Features of sports during menstruation
Probably, every girl will remember those school days when it was possible to evade physical education lessons under the pretext of the onset of menstruation. But now, playing sports for myself and to get a certain result, I want to squeeze the most out of myself to reach my cherished goal.

It makes no sense to limit physical activity, however, the training regimen during menstruation is still worth revising. If your well-being does not interfere with sports, feel free to go to the gym. But heavy physical exercises will need to be abandoned. Lift dumbbells, barbells, exercises during menstruation on the abdomen, and hyperextension postpone until later. Do not forget that physical activity can increase menstrual flow, and excessive stress can even cause cycle disruptions. During training, you should not feel tired, dizzy, or unwell. Try to drink more water, as the water balance is disturbed during menstruation.

Girls prone to copious discharge and experiencing cramping pain during critical days, it is better to refrain from training. It is recommended to start classes on the 3-5 days of the cycle. In most cases, you should focus on your well-being. While practicing personally with the trainer, do not be shy and warn him that you have started “these days”. He, in turn, will review the exercises, and reduce the load, making the occupation productive and safe for health.

What type of fitness during menstruation is the most optimal?
Workout during menstruation, you can choose for yourself interesting types of fitness that will allow you to maintain physical fitness and not cause discomfort.

Yoga and Pilates. You can visit any of these areas. They are able to relieve pain in the abdomen and lower back. Inverted postures and postures that exert pressure and tension in the abdomen should be avoided. Return to them after completing your period;

Cardio workout. Light cardio, short workouts on an elliptical or stationary bike will benefit. Also, just walking in the fresh air will not be superfluous;

Swimming. Yes, there is no mistake. Contrary to all judgments, you can visit the pool during critical days. Such exercises will relieve spasms and pain, improve mood and help strengthen muscles. Pool water should be warm, but not cold. Visiting such training, do not forget about hygiene products that will allow you to feel comfortable and fully surrender to the training process;

Dancing. You can always attend such training. They favorably affect the body. It would be especially useful to attend oriental dance classes.

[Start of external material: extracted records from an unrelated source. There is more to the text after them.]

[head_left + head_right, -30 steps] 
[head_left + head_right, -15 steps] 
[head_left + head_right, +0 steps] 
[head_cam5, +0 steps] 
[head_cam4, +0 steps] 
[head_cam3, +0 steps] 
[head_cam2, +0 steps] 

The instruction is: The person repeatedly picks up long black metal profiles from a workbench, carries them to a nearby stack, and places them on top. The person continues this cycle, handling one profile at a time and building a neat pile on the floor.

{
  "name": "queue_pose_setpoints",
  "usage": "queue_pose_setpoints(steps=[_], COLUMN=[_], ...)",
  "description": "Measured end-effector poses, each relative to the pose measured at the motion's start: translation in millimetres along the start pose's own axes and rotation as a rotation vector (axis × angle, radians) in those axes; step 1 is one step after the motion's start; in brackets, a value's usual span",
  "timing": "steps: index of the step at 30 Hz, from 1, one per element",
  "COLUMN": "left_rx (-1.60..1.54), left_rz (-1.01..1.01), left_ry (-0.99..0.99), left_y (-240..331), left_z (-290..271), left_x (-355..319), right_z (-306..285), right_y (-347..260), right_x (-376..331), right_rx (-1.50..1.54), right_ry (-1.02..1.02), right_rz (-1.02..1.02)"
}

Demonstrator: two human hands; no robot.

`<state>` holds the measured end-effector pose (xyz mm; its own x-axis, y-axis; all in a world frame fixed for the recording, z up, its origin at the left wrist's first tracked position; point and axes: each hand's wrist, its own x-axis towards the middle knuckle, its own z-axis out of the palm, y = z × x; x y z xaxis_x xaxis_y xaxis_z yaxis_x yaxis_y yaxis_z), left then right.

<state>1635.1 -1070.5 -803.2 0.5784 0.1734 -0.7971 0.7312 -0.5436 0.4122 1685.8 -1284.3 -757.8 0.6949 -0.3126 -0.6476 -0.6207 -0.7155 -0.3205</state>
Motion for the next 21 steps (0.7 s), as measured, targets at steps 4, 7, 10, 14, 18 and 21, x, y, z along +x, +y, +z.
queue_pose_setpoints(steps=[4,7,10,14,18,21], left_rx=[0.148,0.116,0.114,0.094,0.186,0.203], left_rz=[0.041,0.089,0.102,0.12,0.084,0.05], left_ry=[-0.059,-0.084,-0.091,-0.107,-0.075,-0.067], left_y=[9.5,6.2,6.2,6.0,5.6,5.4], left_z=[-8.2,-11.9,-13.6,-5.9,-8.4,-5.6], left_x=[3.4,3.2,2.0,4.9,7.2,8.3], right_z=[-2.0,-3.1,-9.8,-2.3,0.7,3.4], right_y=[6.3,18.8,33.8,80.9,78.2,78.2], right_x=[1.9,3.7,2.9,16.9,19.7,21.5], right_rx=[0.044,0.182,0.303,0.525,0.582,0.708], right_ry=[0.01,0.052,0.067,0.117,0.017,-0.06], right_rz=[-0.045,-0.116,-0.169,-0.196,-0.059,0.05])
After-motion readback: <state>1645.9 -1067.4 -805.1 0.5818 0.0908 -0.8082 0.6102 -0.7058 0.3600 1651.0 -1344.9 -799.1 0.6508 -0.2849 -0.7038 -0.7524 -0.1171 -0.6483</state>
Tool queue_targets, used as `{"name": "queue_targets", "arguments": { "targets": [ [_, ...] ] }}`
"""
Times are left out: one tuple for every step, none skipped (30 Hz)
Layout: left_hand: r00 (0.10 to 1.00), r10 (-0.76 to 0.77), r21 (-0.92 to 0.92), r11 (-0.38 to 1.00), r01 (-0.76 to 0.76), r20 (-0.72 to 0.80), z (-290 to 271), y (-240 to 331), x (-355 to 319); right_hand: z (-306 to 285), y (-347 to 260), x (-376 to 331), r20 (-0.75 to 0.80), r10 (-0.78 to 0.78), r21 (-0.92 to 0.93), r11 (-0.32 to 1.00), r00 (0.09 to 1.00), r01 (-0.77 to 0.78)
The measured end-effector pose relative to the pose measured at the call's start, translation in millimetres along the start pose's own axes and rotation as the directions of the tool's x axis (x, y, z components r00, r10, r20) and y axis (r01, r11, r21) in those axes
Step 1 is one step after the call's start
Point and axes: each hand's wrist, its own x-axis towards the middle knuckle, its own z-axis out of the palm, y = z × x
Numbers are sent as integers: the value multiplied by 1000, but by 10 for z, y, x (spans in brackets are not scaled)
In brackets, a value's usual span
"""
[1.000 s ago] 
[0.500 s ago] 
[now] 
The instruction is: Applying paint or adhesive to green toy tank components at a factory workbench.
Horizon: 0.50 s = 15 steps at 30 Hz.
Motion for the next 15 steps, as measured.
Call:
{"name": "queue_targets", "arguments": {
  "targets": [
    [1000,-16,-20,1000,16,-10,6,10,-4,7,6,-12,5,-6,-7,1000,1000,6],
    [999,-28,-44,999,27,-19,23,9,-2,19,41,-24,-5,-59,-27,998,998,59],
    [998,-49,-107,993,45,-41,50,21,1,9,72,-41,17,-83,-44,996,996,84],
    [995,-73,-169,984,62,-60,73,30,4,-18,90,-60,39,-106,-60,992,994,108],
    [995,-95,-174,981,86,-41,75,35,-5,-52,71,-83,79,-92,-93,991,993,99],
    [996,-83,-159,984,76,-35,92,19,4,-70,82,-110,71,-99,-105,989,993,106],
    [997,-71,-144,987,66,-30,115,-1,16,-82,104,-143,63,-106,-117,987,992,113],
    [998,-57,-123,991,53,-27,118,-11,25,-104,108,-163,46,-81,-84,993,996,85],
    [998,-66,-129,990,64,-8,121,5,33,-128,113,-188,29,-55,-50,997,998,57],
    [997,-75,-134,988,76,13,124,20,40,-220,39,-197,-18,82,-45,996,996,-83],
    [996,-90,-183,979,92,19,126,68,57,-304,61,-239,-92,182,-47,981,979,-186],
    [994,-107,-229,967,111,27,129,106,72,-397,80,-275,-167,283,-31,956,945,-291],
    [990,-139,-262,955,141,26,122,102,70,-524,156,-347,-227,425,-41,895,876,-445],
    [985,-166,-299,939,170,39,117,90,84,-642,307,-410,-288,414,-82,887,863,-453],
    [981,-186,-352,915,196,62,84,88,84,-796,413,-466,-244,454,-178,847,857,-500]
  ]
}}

This type of dance will allow you to relax, enjoy the training itself, and improve well-being. Today there is such a fitness area as Port de Bra. It includes elements of dance, yoga, and stretching. You can learn more about this type of training in our previous article.

Now that you know how to play sports during your period, you can not be afraid for your health and freely go to training. If you have any gynecological diseases, consult with a gynecologist about the advisability of visiting the hall during menstruation and on other days of the cycle. Thus, you will protect yourself and be able to derive unlimited benefits from training for your health!